● PROBLEM DETAILS: From the first line of the material through the line containing "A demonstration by", restate everything word for word and nothing more.

● RECORDED INFORMATION:

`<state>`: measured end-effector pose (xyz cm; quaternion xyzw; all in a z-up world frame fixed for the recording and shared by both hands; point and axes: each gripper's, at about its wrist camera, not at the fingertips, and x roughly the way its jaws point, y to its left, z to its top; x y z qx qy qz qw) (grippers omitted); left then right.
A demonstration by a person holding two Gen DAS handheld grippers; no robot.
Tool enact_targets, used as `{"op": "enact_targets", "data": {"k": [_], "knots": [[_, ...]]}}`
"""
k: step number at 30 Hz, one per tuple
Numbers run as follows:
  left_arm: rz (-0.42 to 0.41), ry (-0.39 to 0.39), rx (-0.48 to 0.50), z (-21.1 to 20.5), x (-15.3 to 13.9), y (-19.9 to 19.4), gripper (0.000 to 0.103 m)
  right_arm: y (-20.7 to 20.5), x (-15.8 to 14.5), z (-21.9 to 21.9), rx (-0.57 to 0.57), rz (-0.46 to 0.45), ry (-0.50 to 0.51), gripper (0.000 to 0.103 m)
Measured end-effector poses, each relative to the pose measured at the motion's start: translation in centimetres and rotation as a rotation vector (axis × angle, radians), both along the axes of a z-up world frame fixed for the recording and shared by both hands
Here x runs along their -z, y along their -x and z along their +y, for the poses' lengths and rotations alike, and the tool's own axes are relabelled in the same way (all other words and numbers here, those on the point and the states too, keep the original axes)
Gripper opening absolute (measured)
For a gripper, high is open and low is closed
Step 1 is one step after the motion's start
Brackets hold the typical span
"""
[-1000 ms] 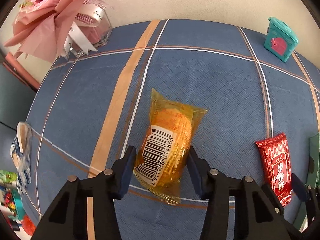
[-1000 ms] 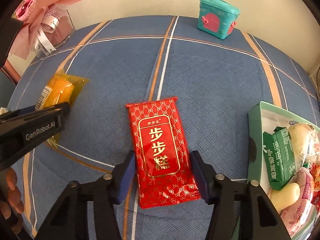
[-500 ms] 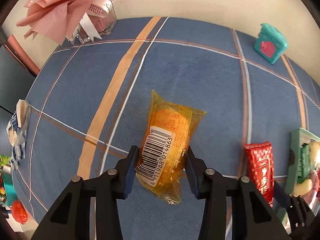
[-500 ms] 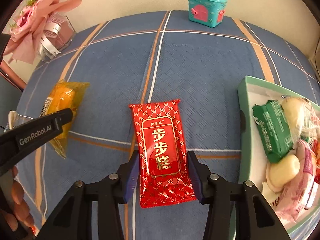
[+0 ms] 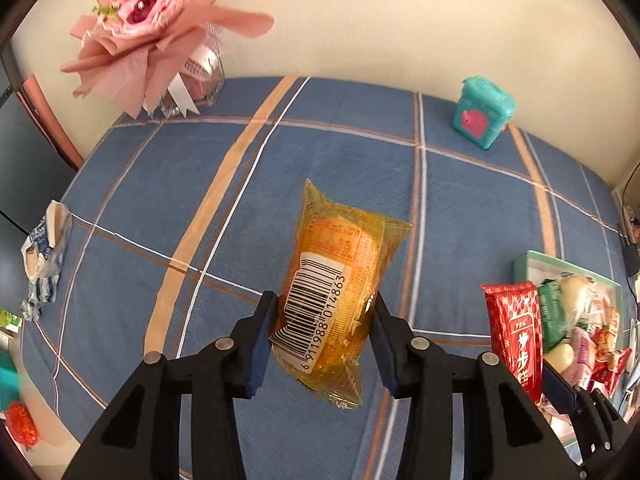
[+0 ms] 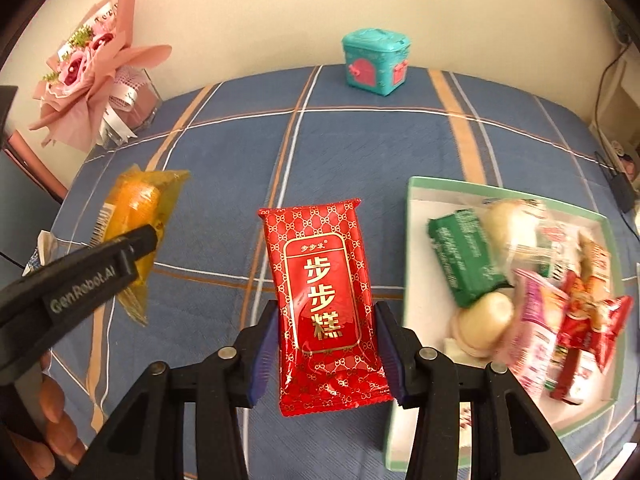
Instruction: Organize snacks
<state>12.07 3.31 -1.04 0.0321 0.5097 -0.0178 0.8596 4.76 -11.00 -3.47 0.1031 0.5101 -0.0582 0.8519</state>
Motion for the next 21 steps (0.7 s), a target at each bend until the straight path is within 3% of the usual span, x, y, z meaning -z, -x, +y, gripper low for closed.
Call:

● SOLUTION:
`<state>`: measured end-effector pose (xyz cm; quaternion xyzw; all in a z-up world frame fixed for the recording and shared by both hands; point and axes: each gripper's, at about its wrist camera, not at the fingertips, and x roughly the way its jaws point, y to its left, z to its top; x y z qx qy qz qw) (grippers omitted); left then right.
A demonstration by a person holding two Gen DAS handheld grippers; no robot.

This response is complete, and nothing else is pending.